Your goal ▸ Transcribe word for word the lines below from the line with "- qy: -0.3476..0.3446" through the line with "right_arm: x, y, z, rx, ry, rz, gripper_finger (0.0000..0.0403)", ends included.

+ + +

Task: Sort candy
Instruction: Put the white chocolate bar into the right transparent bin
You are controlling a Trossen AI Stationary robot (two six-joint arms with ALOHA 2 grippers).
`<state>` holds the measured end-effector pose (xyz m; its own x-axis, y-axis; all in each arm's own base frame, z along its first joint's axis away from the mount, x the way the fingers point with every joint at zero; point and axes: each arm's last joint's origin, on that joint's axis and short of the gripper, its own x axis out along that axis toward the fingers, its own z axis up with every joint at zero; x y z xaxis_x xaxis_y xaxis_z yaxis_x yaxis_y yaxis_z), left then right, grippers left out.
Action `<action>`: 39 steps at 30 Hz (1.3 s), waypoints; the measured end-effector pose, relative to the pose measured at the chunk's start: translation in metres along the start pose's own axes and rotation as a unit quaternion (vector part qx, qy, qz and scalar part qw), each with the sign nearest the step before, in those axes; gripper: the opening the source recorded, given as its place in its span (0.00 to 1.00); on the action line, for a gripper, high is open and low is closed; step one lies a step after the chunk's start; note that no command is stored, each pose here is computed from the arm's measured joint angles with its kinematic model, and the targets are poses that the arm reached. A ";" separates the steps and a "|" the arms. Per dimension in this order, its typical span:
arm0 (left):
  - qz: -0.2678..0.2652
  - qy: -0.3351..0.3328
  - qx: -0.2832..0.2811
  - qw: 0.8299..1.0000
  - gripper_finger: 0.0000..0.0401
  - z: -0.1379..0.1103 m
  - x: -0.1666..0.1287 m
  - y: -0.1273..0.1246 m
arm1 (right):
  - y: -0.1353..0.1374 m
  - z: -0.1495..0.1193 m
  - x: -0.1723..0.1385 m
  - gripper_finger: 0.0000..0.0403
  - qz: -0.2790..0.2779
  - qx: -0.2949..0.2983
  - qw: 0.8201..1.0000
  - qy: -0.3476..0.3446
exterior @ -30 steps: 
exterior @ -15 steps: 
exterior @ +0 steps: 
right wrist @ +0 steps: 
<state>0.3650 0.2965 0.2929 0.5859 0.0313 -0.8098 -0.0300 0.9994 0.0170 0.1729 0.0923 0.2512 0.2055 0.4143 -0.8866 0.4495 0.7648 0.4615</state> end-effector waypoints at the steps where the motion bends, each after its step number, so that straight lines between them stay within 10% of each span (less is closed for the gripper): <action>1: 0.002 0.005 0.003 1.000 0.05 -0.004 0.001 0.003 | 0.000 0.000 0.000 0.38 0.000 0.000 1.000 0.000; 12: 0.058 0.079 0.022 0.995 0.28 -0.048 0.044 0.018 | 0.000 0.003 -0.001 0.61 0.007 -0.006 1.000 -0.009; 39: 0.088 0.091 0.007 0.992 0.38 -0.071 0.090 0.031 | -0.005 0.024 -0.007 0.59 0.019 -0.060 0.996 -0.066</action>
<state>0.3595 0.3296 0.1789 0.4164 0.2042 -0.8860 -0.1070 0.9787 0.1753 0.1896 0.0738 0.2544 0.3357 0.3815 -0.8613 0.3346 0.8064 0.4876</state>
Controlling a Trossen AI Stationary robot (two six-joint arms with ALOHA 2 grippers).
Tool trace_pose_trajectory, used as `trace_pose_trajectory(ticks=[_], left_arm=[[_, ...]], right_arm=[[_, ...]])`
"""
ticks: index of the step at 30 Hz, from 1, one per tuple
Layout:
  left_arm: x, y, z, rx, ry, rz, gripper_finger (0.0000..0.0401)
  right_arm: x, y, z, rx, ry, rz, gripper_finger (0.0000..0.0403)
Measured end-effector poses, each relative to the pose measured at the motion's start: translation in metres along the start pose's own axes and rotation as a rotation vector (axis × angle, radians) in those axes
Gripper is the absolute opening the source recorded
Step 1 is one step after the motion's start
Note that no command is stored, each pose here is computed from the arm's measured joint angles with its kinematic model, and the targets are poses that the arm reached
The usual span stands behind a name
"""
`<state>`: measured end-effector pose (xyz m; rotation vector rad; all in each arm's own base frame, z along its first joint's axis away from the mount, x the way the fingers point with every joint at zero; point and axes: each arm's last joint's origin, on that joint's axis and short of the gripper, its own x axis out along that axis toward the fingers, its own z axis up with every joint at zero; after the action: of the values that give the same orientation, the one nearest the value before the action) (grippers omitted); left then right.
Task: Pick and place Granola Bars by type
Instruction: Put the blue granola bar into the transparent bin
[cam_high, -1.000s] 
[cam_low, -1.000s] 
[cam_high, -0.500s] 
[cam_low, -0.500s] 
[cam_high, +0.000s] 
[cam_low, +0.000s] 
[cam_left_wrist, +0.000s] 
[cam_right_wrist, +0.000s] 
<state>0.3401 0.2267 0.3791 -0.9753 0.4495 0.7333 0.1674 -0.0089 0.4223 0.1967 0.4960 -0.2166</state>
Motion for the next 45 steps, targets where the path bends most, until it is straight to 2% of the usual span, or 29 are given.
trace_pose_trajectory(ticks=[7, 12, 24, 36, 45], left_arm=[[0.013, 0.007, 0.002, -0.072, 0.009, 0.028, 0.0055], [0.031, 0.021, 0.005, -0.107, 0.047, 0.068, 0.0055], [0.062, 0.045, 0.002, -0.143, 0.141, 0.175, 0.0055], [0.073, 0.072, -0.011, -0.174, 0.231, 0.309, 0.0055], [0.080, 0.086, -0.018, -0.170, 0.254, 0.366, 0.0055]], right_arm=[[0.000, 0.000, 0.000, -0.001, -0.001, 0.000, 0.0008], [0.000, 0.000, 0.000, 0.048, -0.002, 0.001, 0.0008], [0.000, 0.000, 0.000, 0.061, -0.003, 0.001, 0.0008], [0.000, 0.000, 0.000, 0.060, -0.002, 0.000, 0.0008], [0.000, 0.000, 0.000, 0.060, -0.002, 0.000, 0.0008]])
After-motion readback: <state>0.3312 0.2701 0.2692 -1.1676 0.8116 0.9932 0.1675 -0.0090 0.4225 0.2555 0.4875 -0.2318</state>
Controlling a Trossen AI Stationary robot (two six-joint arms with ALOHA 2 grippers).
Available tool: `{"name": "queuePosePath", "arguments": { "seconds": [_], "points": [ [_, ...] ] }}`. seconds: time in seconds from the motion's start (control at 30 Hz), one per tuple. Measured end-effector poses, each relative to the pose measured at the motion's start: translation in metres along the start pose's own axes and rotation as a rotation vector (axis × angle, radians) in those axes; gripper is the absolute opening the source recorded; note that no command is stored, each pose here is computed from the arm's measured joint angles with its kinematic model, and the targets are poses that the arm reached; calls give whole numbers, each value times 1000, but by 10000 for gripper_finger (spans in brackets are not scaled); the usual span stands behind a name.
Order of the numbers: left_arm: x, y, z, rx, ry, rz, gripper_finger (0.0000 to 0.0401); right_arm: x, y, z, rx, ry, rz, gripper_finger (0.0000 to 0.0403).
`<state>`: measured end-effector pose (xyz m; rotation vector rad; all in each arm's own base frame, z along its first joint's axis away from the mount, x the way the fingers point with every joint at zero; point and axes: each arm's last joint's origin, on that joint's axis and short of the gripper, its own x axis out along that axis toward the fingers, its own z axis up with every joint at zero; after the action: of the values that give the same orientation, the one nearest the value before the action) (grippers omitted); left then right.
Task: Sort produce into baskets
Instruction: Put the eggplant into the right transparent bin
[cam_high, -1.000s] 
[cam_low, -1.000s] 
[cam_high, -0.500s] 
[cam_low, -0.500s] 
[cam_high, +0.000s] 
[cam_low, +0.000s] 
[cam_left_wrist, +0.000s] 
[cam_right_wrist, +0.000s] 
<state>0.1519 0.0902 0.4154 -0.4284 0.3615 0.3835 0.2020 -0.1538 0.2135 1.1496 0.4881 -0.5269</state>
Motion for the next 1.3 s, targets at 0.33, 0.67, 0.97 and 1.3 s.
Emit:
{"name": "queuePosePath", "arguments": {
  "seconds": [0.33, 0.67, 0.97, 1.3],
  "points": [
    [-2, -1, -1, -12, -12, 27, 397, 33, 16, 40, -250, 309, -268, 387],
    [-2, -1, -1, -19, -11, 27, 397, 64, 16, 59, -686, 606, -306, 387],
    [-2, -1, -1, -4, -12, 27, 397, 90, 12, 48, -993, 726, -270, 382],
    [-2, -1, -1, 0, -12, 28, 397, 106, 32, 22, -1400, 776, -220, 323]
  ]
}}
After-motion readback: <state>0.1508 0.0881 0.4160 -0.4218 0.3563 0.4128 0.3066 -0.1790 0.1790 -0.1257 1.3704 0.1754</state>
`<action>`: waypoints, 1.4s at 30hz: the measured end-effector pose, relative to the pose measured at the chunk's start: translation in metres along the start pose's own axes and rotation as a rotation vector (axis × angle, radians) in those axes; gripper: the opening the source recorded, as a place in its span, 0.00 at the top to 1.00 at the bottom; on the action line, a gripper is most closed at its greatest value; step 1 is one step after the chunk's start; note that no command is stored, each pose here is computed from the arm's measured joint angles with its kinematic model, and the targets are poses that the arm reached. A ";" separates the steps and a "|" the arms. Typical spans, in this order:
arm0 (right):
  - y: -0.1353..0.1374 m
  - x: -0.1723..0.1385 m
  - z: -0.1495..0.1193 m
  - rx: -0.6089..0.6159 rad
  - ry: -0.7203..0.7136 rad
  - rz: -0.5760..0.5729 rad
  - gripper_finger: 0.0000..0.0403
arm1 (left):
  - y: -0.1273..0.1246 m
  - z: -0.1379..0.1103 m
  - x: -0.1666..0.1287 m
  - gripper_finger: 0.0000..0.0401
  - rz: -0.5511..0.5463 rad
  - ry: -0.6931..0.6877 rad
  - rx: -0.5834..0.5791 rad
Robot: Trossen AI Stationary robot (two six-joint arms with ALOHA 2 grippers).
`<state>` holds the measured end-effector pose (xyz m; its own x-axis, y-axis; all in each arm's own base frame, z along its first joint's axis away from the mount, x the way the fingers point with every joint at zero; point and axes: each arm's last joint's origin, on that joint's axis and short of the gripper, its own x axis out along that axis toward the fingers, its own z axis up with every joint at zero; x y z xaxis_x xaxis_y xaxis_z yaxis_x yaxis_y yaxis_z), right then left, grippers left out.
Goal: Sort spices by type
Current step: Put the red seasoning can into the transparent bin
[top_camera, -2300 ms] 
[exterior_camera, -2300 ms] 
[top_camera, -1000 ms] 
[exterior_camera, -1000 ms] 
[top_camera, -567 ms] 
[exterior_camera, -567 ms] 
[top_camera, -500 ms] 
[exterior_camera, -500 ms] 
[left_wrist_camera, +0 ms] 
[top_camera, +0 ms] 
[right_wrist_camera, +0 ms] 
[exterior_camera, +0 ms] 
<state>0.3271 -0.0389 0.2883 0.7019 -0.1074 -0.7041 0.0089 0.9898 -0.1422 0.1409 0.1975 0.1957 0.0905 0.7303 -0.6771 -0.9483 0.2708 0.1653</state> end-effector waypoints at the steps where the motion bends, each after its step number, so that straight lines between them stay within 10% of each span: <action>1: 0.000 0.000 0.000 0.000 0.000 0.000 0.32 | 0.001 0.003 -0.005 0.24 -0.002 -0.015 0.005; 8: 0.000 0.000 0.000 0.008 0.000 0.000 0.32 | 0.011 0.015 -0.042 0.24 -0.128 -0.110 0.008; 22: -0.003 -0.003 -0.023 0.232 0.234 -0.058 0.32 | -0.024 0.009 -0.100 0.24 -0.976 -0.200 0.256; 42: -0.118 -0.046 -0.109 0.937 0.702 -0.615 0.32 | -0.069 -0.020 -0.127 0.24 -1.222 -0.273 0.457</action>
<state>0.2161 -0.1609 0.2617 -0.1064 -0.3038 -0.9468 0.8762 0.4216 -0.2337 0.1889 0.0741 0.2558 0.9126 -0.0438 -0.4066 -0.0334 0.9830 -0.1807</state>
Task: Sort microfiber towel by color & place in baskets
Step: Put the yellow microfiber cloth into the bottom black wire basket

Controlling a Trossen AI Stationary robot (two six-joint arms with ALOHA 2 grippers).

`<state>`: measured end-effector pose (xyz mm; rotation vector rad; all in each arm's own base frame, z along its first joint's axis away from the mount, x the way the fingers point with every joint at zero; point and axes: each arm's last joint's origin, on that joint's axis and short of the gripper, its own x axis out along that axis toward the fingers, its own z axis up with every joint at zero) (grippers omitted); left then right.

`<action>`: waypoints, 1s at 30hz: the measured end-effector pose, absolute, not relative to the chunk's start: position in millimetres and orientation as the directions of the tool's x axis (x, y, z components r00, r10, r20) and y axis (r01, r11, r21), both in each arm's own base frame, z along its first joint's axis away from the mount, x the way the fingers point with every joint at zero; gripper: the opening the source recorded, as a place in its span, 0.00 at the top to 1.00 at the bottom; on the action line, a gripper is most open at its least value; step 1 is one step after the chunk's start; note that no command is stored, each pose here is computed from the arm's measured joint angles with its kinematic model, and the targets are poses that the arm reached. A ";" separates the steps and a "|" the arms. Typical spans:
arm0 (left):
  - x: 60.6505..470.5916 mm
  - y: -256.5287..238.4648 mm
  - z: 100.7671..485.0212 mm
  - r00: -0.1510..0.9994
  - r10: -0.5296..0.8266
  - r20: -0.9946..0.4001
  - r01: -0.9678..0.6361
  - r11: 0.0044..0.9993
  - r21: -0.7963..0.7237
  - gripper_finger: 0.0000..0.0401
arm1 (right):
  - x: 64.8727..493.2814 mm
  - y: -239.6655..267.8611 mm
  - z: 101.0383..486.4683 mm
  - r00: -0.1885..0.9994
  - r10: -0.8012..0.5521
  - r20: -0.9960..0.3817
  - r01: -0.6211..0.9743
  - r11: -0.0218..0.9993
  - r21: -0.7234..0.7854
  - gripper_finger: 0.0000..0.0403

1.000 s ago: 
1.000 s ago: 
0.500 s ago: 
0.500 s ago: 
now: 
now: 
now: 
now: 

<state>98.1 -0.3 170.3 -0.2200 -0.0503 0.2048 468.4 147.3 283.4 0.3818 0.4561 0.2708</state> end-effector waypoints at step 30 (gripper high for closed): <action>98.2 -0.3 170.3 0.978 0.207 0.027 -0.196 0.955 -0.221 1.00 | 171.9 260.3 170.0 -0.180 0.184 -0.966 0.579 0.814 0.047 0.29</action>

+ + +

Answer section ▸
  - qy: -0.3476..0.3446
exterior @ -30 steps: 
exterior @ -15 steps: 
exterior @ +0 steps: 
right wrist @ +0 steps: 
<state>0.3650 0.2965 0.2929 0.5859 0.0313 -0.8098 -0.0300 0.9994 0.0170 0.1729 0.0923 0.2512 0.2055 0.4143 -0.8866 0.4495 0.7648 0.4615</state> end-effector waypoints at the steps where the motion bends, each after its step number, so that straight lines between them stay within 10% of each span (less is closed for the gripper): <action>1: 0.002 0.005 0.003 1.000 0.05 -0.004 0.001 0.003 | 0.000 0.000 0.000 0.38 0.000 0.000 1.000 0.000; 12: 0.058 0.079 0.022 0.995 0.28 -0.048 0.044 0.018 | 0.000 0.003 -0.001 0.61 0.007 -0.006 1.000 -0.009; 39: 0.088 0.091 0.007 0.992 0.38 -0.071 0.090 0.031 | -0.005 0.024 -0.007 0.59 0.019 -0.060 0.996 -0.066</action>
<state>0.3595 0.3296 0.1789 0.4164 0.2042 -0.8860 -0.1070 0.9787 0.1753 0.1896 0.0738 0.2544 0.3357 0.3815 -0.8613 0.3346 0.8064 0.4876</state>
Controlling a Trossen AI Stationary robot (two six-joint arms with ALOHA 2 grippers).
Tool trace_pose_trajectory, used as `trace_pose_trajectory(ticks=[_], left_arm=[[_, ...]], right_arm=[[_, ...]])`
"""
ticks: index of the step at 30 Hz, from 1, one per tuple
Layout:
  left_arm: x, y, z, rx, ry, rz, gripper_finger (0.0000..0.0401)
  right_arm: x, y, z, rx, ry, rz, gripper_finger (0.0000..0.0403)

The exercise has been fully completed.